В полку, в эскадрильи немало отличных штурмовиков, таких, как Михаил Мочалов, Николай Шишкин, Михаил Коптев, Юрий Балабин, способных быть ведущими, вести за собой не только эскадрильи, но и полк. Но некоторых из них пугал именно этот, последний параграф перечня обязанностей ведущего — ответственность за всех и каждого. А «каждый» — он ведь человек, со своим особым характером, способностями, возможностями, наконец, мировосприятием. Вон тот самый, потерявший от страха голову, трус, рванувшийся в тыл противника, за него ведь тоже отвечать. Ведомый в ответе только за себя, да и то за спиной ведущего, а тут — за всех. Кому надо? Конечно, можно было приказать. Но при назначении ведущих такой метод не годился и не применялся.
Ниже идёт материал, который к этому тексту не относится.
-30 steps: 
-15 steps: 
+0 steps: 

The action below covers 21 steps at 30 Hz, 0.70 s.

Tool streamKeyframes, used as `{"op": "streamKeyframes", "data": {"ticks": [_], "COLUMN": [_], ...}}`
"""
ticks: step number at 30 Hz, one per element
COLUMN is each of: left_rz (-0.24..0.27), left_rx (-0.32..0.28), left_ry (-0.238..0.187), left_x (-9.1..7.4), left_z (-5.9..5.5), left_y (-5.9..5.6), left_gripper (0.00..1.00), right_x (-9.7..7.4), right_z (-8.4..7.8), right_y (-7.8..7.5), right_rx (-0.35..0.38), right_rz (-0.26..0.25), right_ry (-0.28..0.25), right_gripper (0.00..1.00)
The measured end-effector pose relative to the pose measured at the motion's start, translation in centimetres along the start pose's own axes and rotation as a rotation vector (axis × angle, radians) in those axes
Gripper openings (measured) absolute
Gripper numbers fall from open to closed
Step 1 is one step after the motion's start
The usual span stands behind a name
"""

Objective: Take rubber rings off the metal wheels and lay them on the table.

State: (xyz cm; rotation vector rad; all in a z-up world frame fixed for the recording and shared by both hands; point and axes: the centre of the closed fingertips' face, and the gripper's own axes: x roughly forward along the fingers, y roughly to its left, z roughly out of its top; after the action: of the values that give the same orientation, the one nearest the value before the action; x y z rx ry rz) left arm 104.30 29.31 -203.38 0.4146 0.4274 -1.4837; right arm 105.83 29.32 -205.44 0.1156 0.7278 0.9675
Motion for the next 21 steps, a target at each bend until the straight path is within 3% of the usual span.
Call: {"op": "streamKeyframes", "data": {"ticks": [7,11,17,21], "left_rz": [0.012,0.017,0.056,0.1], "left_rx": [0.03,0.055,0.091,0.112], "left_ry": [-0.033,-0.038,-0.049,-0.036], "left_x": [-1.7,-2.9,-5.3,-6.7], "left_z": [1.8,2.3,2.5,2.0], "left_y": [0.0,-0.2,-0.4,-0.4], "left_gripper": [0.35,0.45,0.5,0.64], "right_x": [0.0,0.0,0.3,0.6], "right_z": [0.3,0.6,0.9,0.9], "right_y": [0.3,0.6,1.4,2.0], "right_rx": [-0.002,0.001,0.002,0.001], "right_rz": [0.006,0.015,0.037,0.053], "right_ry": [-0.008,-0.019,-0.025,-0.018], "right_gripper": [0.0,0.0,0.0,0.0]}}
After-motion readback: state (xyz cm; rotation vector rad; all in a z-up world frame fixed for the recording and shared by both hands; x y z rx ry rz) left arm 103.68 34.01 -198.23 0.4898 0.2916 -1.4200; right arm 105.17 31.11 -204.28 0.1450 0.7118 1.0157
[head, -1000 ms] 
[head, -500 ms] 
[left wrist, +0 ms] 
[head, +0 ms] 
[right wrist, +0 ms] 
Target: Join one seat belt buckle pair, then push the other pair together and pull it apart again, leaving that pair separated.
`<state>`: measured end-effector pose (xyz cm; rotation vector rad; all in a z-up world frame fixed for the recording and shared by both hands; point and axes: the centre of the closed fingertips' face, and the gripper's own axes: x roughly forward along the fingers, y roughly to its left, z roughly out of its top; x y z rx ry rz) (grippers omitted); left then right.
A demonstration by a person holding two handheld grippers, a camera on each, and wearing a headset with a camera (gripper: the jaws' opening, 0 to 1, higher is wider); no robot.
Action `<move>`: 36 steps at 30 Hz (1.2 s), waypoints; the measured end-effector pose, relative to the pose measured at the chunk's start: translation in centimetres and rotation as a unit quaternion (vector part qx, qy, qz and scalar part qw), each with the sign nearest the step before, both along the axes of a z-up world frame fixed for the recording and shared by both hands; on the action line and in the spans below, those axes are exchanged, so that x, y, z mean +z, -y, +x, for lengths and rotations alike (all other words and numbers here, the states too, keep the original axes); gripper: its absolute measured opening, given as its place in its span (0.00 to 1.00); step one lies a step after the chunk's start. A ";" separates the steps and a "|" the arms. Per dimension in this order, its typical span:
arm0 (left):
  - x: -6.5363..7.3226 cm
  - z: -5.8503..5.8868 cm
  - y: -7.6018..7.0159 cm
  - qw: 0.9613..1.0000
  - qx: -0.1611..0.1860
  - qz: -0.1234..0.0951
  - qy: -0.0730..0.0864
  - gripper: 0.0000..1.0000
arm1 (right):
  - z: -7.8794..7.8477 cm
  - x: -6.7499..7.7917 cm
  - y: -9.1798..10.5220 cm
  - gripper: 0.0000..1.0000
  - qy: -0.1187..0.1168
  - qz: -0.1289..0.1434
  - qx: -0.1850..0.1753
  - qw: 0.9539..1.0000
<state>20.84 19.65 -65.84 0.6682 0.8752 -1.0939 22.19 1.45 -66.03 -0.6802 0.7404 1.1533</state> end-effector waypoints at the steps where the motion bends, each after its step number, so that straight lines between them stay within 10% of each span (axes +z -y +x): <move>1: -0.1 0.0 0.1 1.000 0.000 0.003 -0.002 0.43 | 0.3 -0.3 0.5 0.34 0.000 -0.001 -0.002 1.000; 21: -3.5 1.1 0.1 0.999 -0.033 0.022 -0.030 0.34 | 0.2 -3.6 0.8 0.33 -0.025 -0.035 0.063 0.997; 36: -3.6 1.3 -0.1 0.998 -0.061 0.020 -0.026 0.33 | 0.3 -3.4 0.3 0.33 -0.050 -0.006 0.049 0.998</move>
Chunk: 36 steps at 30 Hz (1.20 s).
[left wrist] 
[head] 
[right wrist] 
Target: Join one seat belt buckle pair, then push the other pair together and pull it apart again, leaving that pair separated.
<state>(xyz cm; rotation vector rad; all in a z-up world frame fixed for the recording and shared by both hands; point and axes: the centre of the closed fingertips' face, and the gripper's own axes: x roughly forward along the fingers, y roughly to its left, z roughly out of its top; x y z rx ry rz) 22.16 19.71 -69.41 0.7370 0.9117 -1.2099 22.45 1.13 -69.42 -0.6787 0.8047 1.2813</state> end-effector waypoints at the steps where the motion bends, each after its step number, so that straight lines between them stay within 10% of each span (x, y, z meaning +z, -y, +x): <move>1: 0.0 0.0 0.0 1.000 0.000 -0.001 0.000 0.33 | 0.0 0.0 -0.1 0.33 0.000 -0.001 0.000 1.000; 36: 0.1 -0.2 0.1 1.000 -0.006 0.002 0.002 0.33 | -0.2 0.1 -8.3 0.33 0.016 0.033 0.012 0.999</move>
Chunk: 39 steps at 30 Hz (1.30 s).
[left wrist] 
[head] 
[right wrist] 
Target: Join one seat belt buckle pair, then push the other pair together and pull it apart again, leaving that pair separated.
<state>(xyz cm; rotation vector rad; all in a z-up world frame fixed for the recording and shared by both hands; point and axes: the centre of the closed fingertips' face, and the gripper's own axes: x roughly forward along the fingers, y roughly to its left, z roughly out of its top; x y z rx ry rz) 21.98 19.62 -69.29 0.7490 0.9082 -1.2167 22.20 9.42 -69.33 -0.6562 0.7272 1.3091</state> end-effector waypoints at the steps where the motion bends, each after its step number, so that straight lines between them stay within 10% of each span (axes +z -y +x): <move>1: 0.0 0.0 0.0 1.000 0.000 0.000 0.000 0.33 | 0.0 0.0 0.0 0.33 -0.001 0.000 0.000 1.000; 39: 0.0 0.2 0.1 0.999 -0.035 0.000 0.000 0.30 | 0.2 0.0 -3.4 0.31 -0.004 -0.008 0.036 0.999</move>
Тут обязательно согласие, чтобы человек выполнял эту обязанность со всей душой.
Особенно противился старший лейтенант Николай Шишкин. Отличный пилот, классный штурмовик-ас в воздушных боях, он никак не хотел водить за собой кого-то.
— Сам летаю, работаю, претензий ко мне нет, и хватит, — заявлял он. — Пускай другие водят, я и в ведомых свое сделаю.
И ведь знал, что вместе с тем, ведущему всяческий почет и слава, все пенки от каждой успешной штурмовки. Ему, первому — различные поощрения, самые высокие награды, вплоть до «Золотой Звезды» — знал и не соглашался.
Коптев тоже не подходил по характеристике: нарушает дисциплину, в отдельных случаях не придерживается инструкции, самоволен. Но я-то его знал и не смотря ни на что, поручился за него головой, настоял, чтобы назначили ведущим.
Командование неохотно дало согласие на мою рекомендацию. А он опять отговаривается.
— Плохо ориентируюсь при полете. Как поведу группу, если сам путаюсь, иной раз где цель, где мой аэродром определить не могу.
— Можешь, — парировал я. — Все ты сможешь, если захочешь и потренируешься. Ты же все время в ведомых, за хвостом ведущего, ни вниз, ни по сторонам не смотришь, ориентиров наземных не засекаешь, даже и с компасом, с другими приборами не сверяешься. Твой единственный компас — ведущий. А давай уберем его, хвост этот, — предложил я. — Ведущим пойдешь ты, за тобой я, ведомым.
— Ну и все, через минут пять потеряю направление, начну шарахаться по сторонам.
— Шарахайся, я подправлю.
И полетели. «Прошли половину маршрута, в той же своей высоте, — вспоминает Коптев. — Чувствую, что начинаю уклоняться от маршрута. Комэск молчит. Уклоняюсь все больше, иду явно в тыл противника. Талгат не выдерживает, приказывает по рации:
— Иди за мной. — И выходит вперед. Потом опять уступает место ведущего.
Так, меняясь местами, и пролетели к цели и возвратились на аэродром.
Комэск заставил меня доложить об увиденном, замеченном. Я доложил.
— Видишь, все заметил, — сказал он, — значит, можешь ориентироваться, самостоятельно летать и группу вести сможешь. Учиться надо, привыкать, а тебе лень, — заключил он, помолчал и вдруг предъявил убийственное обвинение. — Ты просто симулируешь, уходишь в сторону. Пускай рискуют, гибнут другие. Ты за их спиной. — Этого я перенести не смог, вскипел:
— Я не трус, это все скажут. Не раз подставлял свой самолет, чтобы ведущего защитить. Ты, Талгат, это хорошо знаешь, — по имени назвал я комэска впервые.
— Тогда соглашайся! — отрубил он. — Потренируйся и води. Так я стал ведущим».
Летал, водил группы Коптев так же отлично, как делал все. Но и здесь не без ЧП. Об одном рассказывает он же.
«В середине августа мы полетели на штурмовку автоколонны противника. При подходе к линии фронта на моем самолете лопнул трубопровод, подводящий масло к РПД — устройству, изменяющему угол наклона лопастей винта. Масло стало выбивать. Винт стал во флюгер, то есть обороты большие, мотор и винт неимоверно ревут, а тяги почти никакой. Самолет быстро теряет высоту. Бомбы бросить не могу, так как подо мной свои войска. Летя к фронту, я заметил аэродром, с которого действовали истребители прикрытия фронта. Решил, что дотяну до него.